J’ai été invitée à dire quelques mots sur le thème des Journées en tant que plus-un de deux cartels. L’un portait sur le Séminaire XX, Encore, l’autre sur le Séminaire XVIII, D’un discours qui ne serait pas du semblant. Ces deux séminaires abordent la question du non-rapport sexuel et de la jouissance féminine.
Quelle est la fonction du plus-un dans un cartel ? Dans son article sur « l’élaboration provoquée [1] », Jacques-Alain Miller définit le plus-un comme un agent provocateur : non pas celui qui sait mais celui qui ne sait pas, celui qui interroge et provoque l’élaboration d’un savoir. Le plus-un fait fonction de sujet manquant, d’un S/ qui assume sa division subjective. Le plus-un devient ainsi un moins-un : « le plus-un, dit J.-A. Miller, ne s’ajoute au cartel qu’à le décompléter [2] ». Ceci rappelle le discours de l’hystérique. Les cartellisants, S1, sont incités à produire un savoir propre à chacun.
J.-A. Miller prend comme modèle Socrate, connu « par les élaborations qu’il provoquait chez ses interlocuteurs [3] ». Mais qu’en est-il dans le cartel de l’objet a que recèle le S/ dans le discours de l’hystérique ? J.-A. Miller propose d’évacuer ce a de sa position statutaire. La fonction du plus-un n’a pas pour objectif de jouir de l’attrait que lui donne sa position. Son rôle est de mettre au travail. Par ailleurs, s’il n’a pas un savoir constitué, cela ne le dédouane pas de produire son propre savoir.
Le plus-un se présente donc avec son manque. Ceci m’évoque un passage de J.-A. Miller dans son article « Mèrefemme [4] » où il disjoint la femme de la mère. Si la mère est celle qui a : la puissance, la maîtrise et le savoir, la femme, au contraire, « c’est l’Autre qui n’a pas, l’Autre du non-avoir, l’Autre du déficit, du manque [5] ».
Il y a, toutefois, une femme dans chaque mère. Si la mère a la puissance, elle a aussi un rapport avec le manque quand elle aime notamment, car l’amour, c’est donner ce qu’on n’a pas.

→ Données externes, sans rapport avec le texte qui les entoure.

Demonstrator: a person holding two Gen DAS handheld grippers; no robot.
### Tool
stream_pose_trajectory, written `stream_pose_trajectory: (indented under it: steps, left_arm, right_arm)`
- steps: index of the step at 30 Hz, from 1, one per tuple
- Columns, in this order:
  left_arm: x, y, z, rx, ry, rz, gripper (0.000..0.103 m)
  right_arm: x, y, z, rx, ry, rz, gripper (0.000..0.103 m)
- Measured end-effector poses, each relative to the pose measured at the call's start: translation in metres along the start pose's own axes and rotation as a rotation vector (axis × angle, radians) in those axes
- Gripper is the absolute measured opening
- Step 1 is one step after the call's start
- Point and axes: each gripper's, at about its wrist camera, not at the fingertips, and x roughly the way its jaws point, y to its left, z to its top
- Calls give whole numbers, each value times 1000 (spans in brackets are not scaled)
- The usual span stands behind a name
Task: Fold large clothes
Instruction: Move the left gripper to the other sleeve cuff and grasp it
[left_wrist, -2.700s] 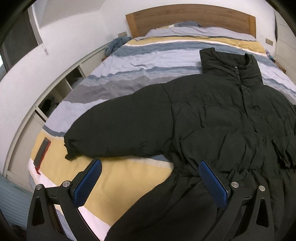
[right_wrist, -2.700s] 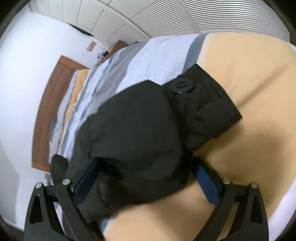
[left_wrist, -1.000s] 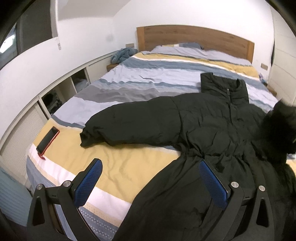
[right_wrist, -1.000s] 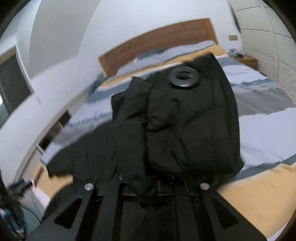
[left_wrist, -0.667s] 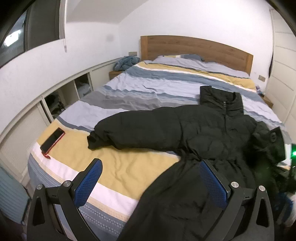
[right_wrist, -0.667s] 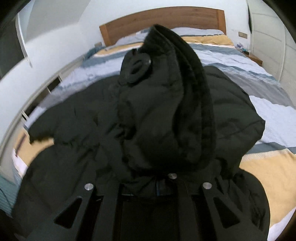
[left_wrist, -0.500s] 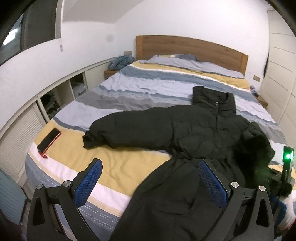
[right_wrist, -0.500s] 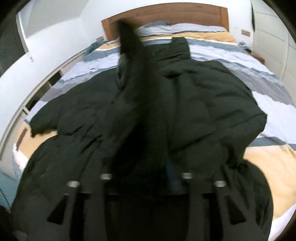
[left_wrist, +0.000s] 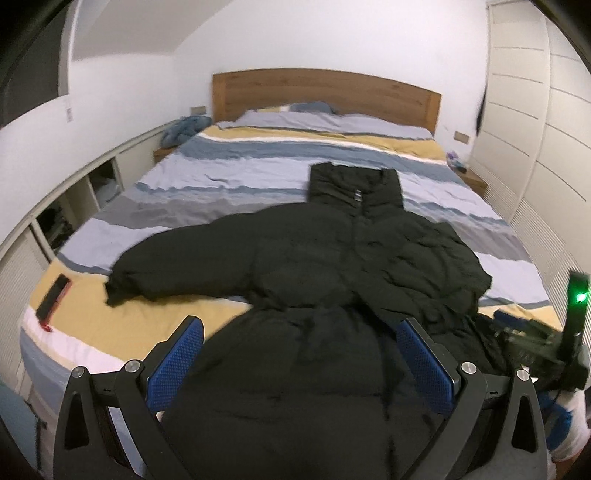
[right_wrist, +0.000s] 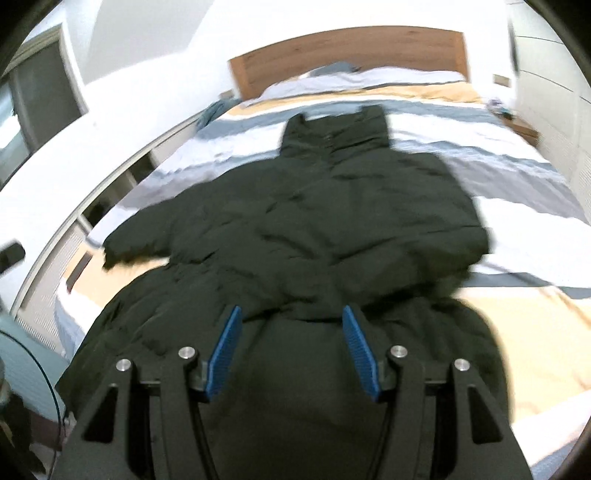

Une femme n’est pas-toute phallique. Certes, elle a comme tout parlêtre un rapport au phallus. Elle peut être le phallus derrière le voile dans la mascarade. Elle peut aussi l’avoir dans l’enfant qu’elle met au monde.
Mais elle a, en plus, une Autre jouissance, une jouissance au-delà du phallus. Elle a un rapport privilégié au signifiant qui manque dans l’Autre, le S(Ⱥ). L’Autre barré auquel elle a affaire est marqué d’un trou, d’un vide. Il manque dans l’Autre le signifiant pour dire l’énigme du sexe. Il lui manque aussi le signifiant pour dire ce qu’est La femme. Le La ne peut donc qu’être barré. De l’Autre ne revient que le silence.
Une femme peut être fascinée par le rien, le vide, d’où jaillira une jouissance Autre, dont elle ne peut rien dire, une jouissance illimitée, tissée dans l’amour.
En supportant le manque, le plus-un assume cette part féminine. Sa seule fonction est de faire consister le pas-tout et le un par un. C’est ainsi qu’il pourra inciter les cartellisants à élaborer leur propre savoir.
Cela suppose un transfert de travail.
Qu’en est-il du transfert dans un cartel, interroge J.-A. Miller ? : « de a à S/, il y a travail de transfert, mais rallongé dans un cartel, de S/ à S1, il devient travail d’un tranfert de travail »[6].
Le plus-un est un médiateur, un facilitateur, qui donne accès à un autre transfert, le transfert à Freud et à Lacan.
[1] Miller J.-A., « Cinq variations sur le thème de ‘‘l’élaboration provoquée’’ », La Lettre mensuelle, n° 11, juillet 1987, p. 5-11.
[2] Ibid., p. 9.
[3] Ibid., p. 8.
[4] Miller J.-A., « Mèrefemme », La Cause du désir, n 89, mars 2015, p. 115-122.
[5] Ibid., p. 116.
[6] Miller J.-A., « Cinq variations sur le thème de ‘‘l’élaboration provoquée’’ », op. cit., p. 10.